To build a content-rich website about this period, Gregory and project coordinator Jessie Kindig, a graduate student in the Department of History, are tapping a ubiquitous campus resource: students. They are incorporating publication-worthy student essays, written as class assignments or senior theses, on the website. This approach has proven effective for Gregory’s previous web projects, including the frequently visited Seattle Civil Rights and Labor History Project.
What can visitors to The Great Depression in Washington State website expect to find? There’s a Who’s Who section with short biographies of major political and cultural figures, an event timeline, and information on everything from the end of prohibition to the impact of the Great Depression on UW students. There are photographs, including images by Dorothea Lange, who photographed rural poverty in Washington’s Yakima Valley in the late 1930s. Student essays provide more information about Lange and other noteworthy figures, including songwriter Woody Guthrie, who was hired to help publicize Washington’s Bonneville and Columbia Dam projects.
“I think we’re going to end up with a very valuable guide to the huge changes this state went through due to the Great Depression,” says Gregory.
About the time Gregory was first mulling the idea of a website to explore parallels between the current economic downturn and the Great Depression, Jenkins was having similar thoughts. “I remember thinking, ‘What would be better than seeing what people did that first time around—showing how people responded and how was that reflected in theatre’?” says Jenkins. From that grew the idea of staged readings of Depression-era plays.
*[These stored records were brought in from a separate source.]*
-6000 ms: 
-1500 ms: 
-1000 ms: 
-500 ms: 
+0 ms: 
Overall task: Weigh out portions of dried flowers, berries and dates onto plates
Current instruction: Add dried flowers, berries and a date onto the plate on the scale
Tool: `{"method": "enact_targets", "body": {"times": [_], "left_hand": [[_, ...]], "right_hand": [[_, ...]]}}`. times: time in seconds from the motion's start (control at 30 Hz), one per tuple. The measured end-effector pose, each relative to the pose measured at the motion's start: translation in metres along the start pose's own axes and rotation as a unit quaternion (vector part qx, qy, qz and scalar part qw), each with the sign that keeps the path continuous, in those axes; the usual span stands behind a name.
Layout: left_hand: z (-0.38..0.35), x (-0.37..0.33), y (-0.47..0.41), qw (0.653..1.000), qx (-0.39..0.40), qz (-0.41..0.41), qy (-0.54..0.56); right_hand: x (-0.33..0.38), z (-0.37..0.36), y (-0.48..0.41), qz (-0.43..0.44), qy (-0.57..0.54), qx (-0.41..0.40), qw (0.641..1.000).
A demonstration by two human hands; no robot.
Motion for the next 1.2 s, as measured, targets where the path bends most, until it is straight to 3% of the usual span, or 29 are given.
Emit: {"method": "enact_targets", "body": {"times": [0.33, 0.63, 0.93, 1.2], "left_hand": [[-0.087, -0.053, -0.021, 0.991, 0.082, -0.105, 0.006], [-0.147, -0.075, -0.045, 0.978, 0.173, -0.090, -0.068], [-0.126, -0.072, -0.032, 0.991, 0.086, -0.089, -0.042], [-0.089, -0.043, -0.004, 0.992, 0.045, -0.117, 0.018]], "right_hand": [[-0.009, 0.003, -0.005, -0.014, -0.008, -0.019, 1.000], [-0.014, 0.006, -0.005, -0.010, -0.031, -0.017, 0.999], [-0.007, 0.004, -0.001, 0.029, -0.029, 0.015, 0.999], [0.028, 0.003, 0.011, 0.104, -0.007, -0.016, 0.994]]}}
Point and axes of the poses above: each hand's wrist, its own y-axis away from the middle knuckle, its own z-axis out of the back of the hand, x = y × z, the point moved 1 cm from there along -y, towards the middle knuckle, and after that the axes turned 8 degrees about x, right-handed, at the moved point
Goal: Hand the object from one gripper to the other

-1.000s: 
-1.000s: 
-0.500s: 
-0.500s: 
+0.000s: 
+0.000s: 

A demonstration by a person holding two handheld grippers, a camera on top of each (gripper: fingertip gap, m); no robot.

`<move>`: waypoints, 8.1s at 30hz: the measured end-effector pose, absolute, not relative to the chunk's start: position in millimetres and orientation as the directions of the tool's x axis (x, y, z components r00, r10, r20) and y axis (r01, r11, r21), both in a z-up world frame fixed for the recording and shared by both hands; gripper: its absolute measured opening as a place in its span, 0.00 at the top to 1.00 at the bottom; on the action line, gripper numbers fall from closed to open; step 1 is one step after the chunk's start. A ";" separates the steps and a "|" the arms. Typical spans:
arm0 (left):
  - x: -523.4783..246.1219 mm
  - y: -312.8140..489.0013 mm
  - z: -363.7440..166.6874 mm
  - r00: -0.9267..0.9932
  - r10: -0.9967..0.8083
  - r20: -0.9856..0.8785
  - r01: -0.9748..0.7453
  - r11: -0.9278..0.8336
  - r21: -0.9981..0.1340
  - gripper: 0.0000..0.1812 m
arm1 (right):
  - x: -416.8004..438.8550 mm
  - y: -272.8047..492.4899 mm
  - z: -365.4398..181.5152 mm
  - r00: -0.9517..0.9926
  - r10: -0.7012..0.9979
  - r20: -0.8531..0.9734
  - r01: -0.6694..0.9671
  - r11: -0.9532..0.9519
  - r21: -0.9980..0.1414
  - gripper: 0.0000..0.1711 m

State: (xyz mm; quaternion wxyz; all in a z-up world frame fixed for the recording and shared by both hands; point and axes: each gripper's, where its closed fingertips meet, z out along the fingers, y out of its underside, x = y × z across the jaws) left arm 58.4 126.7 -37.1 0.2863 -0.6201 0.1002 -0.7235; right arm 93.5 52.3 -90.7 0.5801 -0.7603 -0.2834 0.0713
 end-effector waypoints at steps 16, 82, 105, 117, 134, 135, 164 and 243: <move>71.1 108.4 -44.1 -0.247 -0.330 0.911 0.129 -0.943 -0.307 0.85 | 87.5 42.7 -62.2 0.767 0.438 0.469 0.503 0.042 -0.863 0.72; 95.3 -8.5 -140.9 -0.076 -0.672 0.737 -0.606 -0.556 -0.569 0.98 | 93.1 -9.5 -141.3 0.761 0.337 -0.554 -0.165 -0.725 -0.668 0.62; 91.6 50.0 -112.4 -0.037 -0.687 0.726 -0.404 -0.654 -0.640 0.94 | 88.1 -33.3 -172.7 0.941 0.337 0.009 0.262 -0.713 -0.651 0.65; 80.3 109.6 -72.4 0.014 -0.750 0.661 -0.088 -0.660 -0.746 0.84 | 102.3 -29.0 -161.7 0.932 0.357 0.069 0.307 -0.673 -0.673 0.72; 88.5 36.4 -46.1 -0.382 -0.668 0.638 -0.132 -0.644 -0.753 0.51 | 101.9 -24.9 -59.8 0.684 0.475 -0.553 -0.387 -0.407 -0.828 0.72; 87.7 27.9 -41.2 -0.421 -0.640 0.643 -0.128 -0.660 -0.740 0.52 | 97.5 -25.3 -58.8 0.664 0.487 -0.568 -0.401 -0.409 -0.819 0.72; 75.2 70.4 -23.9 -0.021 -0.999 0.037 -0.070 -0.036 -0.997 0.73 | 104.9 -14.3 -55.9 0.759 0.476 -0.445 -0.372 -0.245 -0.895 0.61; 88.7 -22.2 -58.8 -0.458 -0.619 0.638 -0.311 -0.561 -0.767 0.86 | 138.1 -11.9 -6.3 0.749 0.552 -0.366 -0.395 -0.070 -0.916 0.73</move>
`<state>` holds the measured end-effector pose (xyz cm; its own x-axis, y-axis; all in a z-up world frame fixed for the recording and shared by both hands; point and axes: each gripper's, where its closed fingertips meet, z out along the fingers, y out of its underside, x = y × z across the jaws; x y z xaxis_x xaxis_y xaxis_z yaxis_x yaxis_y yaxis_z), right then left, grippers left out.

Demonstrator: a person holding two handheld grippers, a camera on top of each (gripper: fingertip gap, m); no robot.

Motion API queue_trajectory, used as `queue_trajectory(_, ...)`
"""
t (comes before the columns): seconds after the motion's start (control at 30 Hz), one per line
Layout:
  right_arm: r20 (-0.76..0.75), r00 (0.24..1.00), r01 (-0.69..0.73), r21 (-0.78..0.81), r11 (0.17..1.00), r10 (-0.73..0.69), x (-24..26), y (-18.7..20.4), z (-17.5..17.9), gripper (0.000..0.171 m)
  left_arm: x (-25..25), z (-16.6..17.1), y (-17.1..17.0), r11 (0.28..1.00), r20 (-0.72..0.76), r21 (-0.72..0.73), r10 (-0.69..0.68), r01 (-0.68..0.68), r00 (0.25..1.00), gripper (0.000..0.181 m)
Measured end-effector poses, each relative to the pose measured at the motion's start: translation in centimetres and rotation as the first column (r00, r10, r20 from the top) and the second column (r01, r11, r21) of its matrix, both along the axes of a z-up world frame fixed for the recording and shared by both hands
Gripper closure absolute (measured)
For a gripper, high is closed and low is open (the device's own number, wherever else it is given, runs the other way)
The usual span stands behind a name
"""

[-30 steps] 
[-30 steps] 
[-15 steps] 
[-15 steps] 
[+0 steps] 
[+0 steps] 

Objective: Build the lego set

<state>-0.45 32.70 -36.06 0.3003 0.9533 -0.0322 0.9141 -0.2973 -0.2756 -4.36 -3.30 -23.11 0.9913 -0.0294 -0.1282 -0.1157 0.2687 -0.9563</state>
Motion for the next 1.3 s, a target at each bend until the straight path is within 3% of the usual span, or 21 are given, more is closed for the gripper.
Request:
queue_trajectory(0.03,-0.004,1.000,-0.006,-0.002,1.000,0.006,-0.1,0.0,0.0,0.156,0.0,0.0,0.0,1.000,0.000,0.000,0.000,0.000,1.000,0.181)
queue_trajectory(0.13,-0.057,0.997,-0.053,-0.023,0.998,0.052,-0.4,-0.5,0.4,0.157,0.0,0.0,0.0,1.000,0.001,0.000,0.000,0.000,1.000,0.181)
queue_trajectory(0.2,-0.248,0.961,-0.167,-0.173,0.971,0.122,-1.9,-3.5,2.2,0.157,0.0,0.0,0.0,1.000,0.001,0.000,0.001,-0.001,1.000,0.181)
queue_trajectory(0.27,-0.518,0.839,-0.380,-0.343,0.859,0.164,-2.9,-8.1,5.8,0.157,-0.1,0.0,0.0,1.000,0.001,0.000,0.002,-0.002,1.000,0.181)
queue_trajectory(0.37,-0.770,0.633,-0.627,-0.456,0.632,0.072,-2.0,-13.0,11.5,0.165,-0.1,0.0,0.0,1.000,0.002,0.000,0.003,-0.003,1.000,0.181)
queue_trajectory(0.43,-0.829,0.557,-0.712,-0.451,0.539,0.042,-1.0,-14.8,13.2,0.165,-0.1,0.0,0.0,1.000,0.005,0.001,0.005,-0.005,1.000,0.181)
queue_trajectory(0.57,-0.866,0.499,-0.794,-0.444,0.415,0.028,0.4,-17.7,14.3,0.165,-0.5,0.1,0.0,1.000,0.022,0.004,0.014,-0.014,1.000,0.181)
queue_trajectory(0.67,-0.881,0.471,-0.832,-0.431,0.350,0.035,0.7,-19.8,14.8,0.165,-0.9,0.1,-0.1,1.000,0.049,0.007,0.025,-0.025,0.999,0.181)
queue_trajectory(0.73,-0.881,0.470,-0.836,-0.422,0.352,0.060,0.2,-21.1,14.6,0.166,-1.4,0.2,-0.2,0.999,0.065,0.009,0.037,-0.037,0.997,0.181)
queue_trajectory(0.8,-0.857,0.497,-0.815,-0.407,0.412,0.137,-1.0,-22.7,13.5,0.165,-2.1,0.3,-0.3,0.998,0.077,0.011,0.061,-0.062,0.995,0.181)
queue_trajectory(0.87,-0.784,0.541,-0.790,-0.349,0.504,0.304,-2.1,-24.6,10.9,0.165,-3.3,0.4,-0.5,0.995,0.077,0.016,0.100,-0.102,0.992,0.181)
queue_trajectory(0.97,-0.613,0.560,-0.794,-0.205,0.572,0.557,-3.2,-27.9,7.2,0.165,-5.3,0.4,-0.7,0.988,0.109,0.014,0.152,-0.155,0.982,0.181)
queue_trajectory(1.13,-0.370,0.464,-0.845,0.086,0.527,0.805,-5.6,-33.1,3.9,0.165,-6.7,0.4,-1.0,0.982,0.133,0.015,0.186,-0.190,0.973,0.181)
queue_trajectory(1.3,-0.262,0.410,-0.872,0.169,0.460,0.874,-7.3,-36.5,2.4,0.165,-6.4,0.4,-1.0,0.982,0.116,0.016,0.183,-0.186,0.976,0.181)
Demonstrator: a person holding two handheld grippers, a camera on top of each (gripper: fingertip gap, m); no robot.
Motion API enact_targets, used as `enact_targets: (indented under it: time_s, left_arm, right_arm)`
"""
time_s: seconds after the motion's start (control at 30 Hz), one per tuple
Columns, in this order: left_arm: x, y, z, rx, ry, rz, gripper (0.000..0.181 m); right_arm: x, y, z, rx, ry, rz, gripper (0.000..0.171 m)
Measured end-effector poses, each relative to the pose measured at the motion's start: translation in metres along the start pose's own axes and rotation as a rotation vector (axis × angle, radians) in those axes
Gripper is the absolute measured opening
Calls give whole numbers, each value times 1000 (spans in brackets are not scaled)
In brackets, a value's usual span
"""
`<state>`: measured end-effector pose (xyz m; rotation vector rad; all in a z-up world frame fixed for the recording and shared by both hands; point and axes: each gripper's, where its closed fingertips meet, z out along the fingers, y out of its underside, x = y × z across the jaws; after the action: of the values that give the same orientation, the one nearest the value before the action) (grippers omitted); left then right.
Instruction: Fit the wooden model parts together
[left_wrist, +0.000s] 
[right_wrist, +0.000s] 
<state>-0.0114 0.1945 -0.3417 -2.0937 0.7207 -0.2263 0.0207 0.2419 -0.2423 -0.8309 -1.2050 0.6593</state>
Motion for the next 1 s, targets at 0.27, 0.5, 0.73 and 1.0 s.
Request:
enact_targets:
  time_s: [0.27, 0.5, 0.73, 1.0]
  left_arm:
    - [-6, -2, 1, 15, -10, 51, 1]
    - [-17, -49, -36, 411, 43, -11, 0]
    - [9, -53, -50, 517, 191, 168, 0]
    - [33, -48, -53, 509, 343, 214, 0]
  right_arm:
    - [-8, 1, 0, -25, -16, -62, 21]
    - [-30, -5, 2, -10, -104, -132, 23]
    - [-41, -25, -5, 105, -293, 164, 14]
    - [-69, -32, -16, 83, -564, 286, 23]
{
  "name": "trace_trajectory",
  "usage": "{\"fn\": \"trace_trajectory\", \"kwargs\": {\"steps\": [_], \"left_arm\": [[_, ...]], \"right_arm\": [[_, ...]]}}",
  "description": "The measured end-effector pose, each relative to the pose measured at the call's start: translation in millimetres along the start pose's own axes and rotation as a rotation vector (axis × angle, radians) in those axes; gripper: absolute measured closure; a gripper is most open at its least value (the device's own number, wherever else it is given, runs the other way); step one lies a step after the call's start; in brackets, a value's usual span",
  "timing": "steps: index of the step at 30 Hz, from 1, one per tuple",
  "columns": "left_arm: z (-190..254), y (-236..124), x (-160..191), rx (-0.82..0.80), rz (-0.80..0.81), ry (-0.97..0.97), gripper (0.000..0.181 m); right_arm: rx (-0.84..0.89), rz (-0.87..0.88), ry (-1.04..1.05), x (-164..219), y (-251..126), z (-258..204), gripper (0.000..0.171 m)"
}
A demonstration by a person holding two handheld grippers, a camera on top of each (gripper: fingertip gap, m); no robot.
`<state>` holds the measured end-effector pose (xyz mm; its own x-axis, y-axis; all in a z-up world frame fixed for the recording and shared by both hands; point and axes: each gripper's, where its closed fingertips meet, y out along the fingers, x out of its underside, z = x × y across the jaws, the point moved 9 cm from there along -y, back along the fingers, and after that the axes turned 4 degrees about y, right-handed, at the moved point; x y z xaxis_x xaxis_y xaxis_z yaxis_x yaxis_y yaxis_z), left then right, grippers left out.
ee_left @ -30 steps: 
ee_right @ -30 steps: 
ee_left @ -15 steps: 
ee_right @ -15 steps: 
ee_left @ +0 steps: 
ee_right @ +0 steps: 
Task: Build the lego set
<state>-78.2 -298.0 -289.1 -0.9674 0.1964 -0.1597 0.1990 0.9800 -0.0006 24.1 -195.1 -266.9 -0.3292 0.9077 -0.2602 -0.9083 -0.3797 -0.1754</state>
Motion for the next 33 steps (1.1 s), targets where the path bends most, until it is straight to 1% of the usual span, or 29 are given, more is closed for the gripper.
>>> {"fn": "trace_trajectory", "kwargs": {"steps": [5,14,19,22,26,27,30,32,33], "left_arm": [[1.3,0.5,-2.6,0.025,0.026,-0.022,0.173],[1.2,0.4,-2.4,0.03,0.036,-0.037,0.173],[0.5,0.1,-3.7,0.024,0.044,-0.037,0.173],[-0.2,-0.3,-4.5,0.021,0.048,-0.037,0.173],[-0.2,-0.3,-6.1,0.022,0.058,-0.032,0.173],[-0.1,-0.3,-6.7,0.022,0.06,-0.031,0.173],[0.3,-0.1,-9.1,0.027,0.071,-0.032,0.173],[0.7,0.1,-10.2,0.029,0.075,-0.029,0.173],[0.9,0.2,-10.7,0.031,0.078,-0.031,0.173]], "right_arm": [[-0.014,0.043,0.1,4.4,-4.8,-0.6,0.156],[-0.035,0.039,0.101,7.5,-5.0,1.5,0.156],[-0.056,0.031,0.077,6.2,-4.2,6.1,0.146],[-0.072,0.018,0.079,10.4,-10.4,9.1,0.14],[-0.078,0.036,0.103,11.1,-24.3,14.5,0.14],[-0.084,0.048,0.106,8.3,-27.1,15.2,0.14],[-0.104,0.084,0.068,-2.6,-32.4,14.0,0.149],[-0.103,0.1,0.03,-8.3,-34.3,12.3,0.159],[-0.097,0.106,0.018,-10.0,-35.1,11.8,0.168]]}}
Jenkins spoke with Gregory, with whom he had collaborated on a previous project, and they decided to combine their efforts. Drama graduate student Sarah Guthu is now researching and writing a section on Depression-era theatre arts for The Great Depression in Washington State website; Jenkins is selecting two plays to be presented as staged readings in February 2010.
“Despite the devastation of the Great Depression, the 1930s were a time of experimentation in theatre,” says Jenkins. “There was sort of a relish and fervor in the arts.” Jenkins first choice for the readings: Waiting for Lefty by Clifford Odets, a gritty story about taxicab drivers on strike. “In the original production, the audience leapt out of their seats with the longest ovation in theatre history—like a 20-minute ovation,” he says. The second staged reading will be End of Summer by S. N. Berman, about a well-to-do family’s responses to the 1930s.
“We chose to present these as staged readings with no costumes or sets due to budget cuts,” explains Jenkins. “It’s a different experience, because the audience is more hearing than seeing the play. But people enjoy that. It stimulates their imagination. And it helps the actors develop their skills because they must put more energy into the phrases being said, primarily using their voices to convey the role.”
As part of The Great Depression in Washington State project, the opening night of Waiting for Lefty, February 18, will include a pre-performance panel with UW faculty experts from various departments discussing the Great Depression. For those whose interest is piqued by the panel, Gregory encourages a visit to the website to learn more.
“There’s plenty to explore, and more information is being added all the time,” says Gregory. “It’s not like publishing a book that’s a complete entity that never changes. We will continue to add to the website.”